Unlike all other large Kuiper Belt Objects, which are covered in methane ice and so slightly red in colour, Haumea and its two moons are covered in water ice, giving them a blue tinge. Moreover, Haumea is much denser than water and so must have a rich rocky core. Haumea must be profoundly different to other big Kuiper Belt Objects.
Lacerda rules out the possibility that the spot is a mountain or valley because that would change the brightness in an easily identifiable way. Instead he speculates on two possibilities. The first is that the spot could be a region on Haumea where the interior is trickling out. Whatever that stuff might be, it is likely to be warmer and therefore redder than water ice. His second idea is that the spot could be the site of a recent impact of a smaller Kuiper Belt Object, most of which are believed to be covered by a red organic materials.
This is very interesting, and it makes Haumae yet another interesting target for a space probe. Each one of these finds, opens another door in our understanding of the Universe but behind each door is another Universe of unanswered questions. The more we understand the Universe, the smaller what we know looks in comparison.
We open doors to new rooms that have many new windows to look through and many more doors to newer and bigger rooms with bigger windows and bigger doors, etc., etc., etc.
Dark Red spot huh? we need a huge syringe on top of our new Ares booster with some powerful antibiotics to cure it.

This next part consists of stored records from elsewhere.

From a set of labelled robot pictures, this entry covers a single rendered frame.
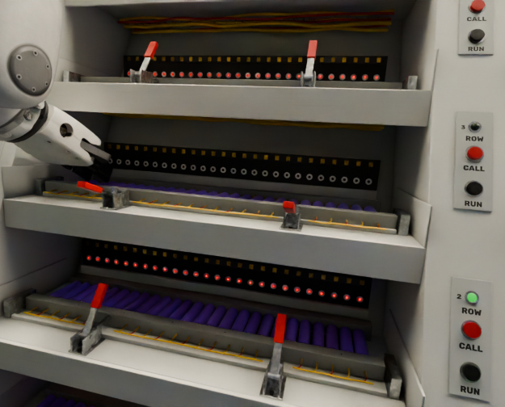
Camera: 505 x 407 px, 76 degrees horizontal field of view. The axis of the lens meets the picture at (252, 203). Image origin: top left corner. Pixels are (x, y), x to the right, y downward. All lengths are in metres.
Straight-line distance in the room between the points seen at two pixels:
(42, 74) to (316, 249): 0.35
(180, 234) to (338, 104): 0.28
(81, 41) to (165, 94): 0.28
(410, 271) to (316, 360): 0.17
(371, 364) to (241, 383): 0.17
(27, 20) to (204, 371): 0.43
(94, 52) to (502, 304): 0.79
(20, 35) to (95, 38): 0.42
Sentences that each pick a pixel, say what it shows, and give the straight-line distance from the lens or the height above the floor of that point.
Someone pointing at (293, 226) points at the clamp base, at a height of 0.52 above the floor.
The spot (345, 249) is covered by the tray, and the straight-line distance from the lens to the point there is 0.41.
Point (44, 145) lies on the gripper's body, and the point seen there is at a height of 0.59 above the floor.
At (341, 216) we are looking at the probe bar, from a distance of 0.46.
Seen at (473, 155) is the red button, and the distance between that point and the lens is 0.46.
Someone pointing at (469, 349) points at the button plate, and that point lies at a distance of 0.44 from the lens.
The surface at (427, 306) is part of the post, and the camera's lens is 0.43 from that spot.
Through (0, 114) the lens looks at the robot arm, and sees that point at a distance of 0.48.
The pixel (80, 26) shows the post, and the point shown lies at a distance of 0.78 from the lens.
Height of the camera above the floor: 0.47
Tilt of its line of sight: 10 degrees up
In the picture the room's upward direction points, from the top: 8 degrees clockwise
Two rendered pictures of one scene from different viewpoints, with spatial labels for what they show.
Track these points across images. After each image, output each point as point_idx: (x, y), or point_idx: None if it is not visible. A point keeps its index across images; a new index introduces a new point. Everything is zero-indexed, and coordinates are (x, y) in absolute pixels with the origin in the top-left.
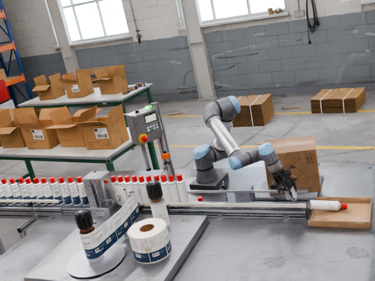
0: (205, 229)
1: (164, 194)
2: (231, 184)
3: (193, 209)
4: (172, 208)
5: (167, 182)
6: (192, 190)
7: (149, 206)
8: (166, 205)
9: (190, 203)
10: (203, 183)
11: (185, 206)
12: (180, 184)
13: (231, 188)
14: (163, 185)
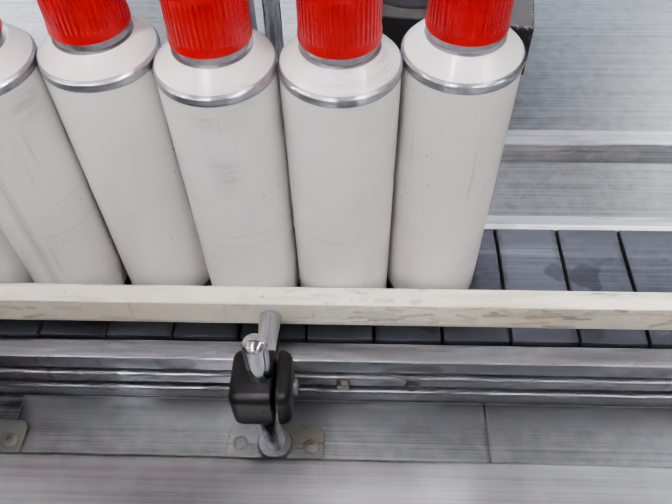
0: None
1: (225, 219)
2: (577, 0)
3: (562, 345)
4: (305, 326)
5: (272, 66)
6: (534, 142)
7: (23, 318)
8: (243, 316)
9: (545, 307)
10: (424, 4)
11: (476, 326)
12: (489, 97)
13: (607, 39)
14: (212, 121)
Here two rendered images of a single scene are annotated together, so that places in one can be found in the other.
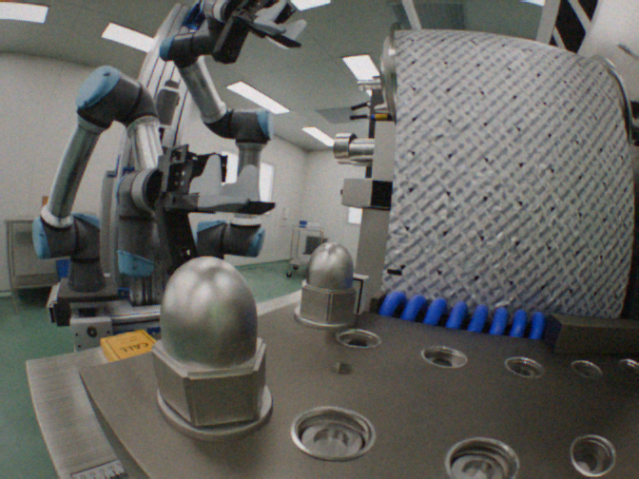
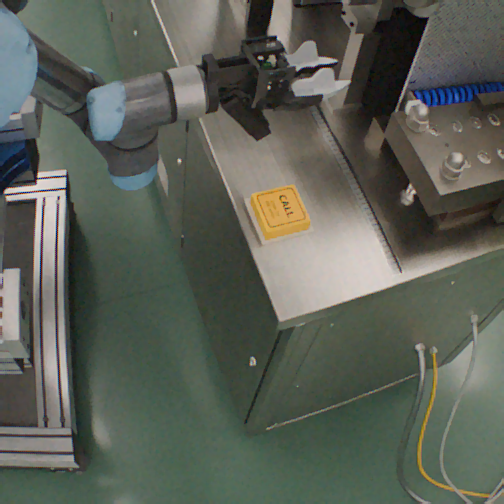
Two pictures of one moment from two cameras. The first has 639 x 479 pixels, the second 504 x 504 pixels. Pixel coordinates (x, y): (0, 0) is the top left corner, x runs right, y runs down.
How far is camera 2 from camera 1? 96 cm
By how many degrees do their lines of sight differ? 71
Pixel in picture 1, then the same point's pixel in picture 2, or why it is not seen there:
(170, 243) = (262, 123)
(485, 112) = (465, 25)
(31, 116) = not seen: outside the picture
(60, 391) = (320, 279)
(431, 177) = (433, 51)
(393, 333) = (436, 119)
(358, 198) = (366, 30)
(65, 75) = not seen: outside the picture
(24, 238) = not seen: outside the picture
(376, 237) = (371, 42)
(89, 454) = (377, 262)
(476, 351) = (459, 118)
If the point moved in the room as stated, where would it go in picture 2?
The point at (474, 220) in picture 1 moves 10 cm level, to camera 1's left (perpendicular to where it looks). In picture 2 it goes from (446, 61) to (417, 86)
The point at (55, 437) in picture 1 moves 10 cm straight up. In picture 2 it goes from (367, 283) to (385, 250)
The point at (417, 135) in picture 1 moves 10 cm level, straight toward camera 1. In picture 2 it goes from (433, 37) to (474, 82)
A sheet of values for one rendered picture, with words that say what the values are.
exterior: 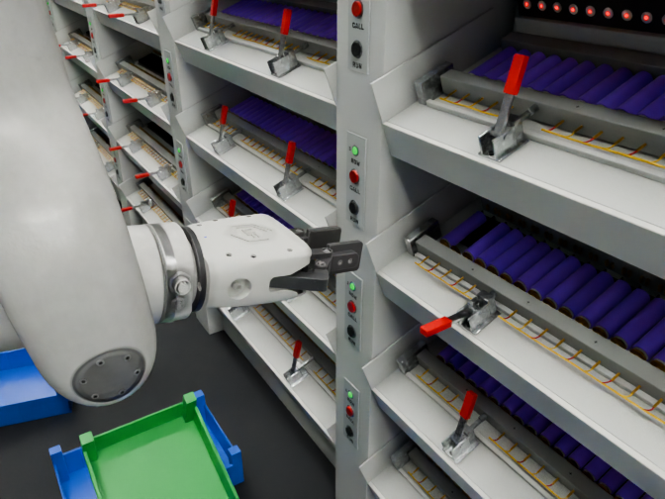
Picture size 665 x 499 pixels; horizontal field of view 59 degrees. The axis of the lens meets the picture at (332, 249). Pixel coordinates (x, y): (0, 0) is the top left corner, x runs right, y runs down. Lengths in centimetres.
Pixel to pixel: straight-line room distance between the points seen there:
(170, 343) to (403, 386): 84
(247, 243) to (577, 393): 34
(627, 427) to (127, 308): 43
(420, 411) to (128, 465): 56
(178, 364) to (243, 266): 103
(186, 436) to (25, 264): 84
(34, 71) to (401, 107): 43
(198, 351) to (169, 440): 41
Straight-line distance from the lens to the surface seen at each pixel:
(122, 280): 38
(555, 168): 56
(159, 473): 115
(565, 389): 62
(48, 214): 37
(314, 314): 102
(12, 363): 163
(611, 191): 53
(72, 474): 132
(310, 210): 92
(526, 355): 64
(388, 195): 73
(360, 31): 71
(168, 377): 148
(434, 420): 84
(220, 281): 49
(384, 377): 89
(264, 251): 51
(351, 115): 74
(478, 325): 67
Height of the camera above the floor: 92
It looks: 28 degrees down
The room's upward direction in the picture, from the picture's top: straight up
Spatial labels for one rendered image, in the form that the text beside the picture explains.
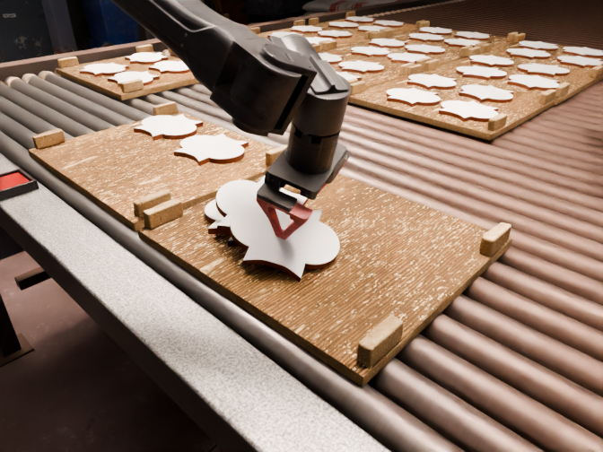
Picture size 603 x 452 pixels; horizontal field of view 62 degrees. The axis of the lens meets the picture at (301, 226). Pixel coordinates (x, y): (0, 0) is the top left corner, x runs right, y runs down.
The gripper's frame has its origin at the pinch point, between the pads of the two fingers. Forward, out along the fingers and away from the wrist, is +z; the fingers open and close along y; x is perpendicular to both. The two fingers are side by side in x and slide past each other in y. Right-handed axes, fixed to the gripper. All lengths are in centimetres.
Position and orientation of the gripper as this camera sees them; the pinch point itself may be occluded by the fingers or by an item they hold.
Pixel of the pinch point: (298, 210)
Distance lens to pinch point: 67.8
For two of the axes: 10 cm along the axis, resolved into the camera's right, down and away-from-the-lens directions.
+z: -1.5, 6.7, 7.3
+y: -4.2, 6.2, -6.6
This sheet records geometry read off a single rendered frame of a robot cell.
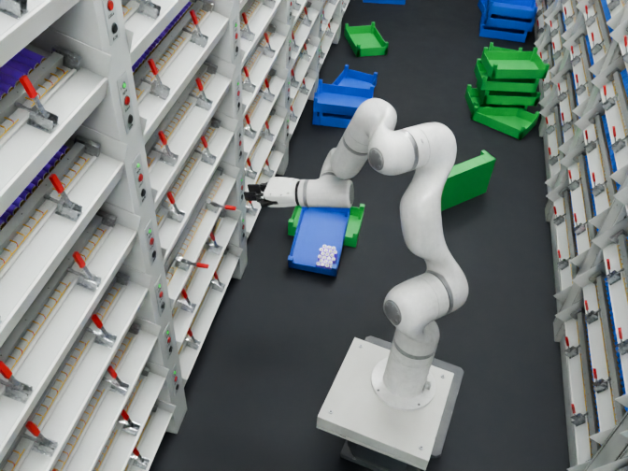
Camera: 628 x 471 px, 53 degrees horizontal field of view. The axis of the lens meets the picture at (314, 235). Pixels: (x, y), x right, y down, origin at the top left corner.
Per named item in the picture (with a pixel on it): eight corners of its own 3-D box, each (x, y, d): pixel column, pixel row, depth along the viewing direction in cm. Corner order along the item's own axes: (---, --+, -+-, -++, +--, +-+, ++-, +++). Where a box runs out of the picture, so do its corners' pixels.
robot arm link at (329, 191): (309, 171, 192) (304, 195, 187) (352, 171, 188) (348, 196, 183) (315, 189, 199) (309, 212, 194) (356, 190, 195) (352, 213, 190)
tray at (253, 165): (281, 125, 287) (291, 102, 277) (242, 211, 244) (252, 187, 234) (239, 107, 285) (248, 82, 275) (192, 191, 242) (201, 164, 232)
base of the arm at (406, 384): (440, 370, 192) (455, 329, 180) (427, 420, 178) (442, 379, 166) (380, 349, 196) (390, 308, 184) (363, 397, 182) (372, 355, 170)
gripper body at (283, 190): (305, 173, 194) (270, 173, 197) (296, 193, 187) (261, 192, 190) (308, 192, 199) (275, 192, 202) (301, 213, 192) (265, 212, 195)
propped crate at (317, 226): (335, 277, 260) (336, 268, 253) (288, 267, 262) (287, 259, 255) (349, 213, 273) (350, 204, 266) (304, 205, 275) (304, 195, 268)
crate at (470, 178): (486, 192, 305) (474, 183, 309) (496, 158, 291) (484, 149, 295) (437, 212, 292) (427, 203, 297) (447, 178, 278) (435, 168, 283)
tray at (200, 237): (233, 187, 224) (240, 168, 217) (168, 319, 180) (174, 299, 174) (179, 164, 222) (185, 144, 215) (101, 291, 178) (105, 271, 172)

Just pop it and get it over with....
'Nother interesting seed, JC. Thanks!
Water ice and organic compounds, hmm? Sounds promising.
It is billions of miles from the sun, near absolute zero temperature. Chances of life ae very near zero.
redshadow, I agree but organic precursors do seem to be a possibility. I am somewhat curious about viruses, and if there are any that arive from space, what process leads to the emergence of a virus? Could one form on Jupiter? I suspect that the full process that led to the emergence of live on earth could not have taken place if the earth had always been warm and wet, life seems to need more than a perfect environment to continue to evolve. Let me what you think about this?
This must be a divided question. Life as we know it almost certainly could not exist there, it just could not start under those conditions. Life based on other building blocks is of couirse possible but if so we may not even recognize it.
This is a bit out there but, probably better viewed as science fiction, one day I was trying to imagine a planet where life took a more direct path to intelligence, perhaps like a layer of interconnected slime that just sat there forever thinking. Obviously not very likely, perhaps some old Star Trek, put that thought in my head. I believe that we will find the mechanism that caused organic chemistry to transition from a simple chemical reaction to life, on the moons of one of the gas giants.
Or, more likely, from the inner stars, clusters (we are way out on th edge of the Milky Way) and then bulk seeded by some process further out and some caught out here, most either died or went further out but some also reached earth very very long ago
JCAtom, this is a tad off topic, but do you know of any reliable figures estimating the mass of the Asteroid Belt? I have only come across one actual stated number, but it seems far too effing huge. The stated figure is 3e+1018 mT. My objection here is that the accepted estimate for earth's mass 6e+21 mT. That being given, even if the Belt masses a million times more than the earth the figure would still be only 6e+27 mT. A billion times more = 6e+30 mT. You see my problem?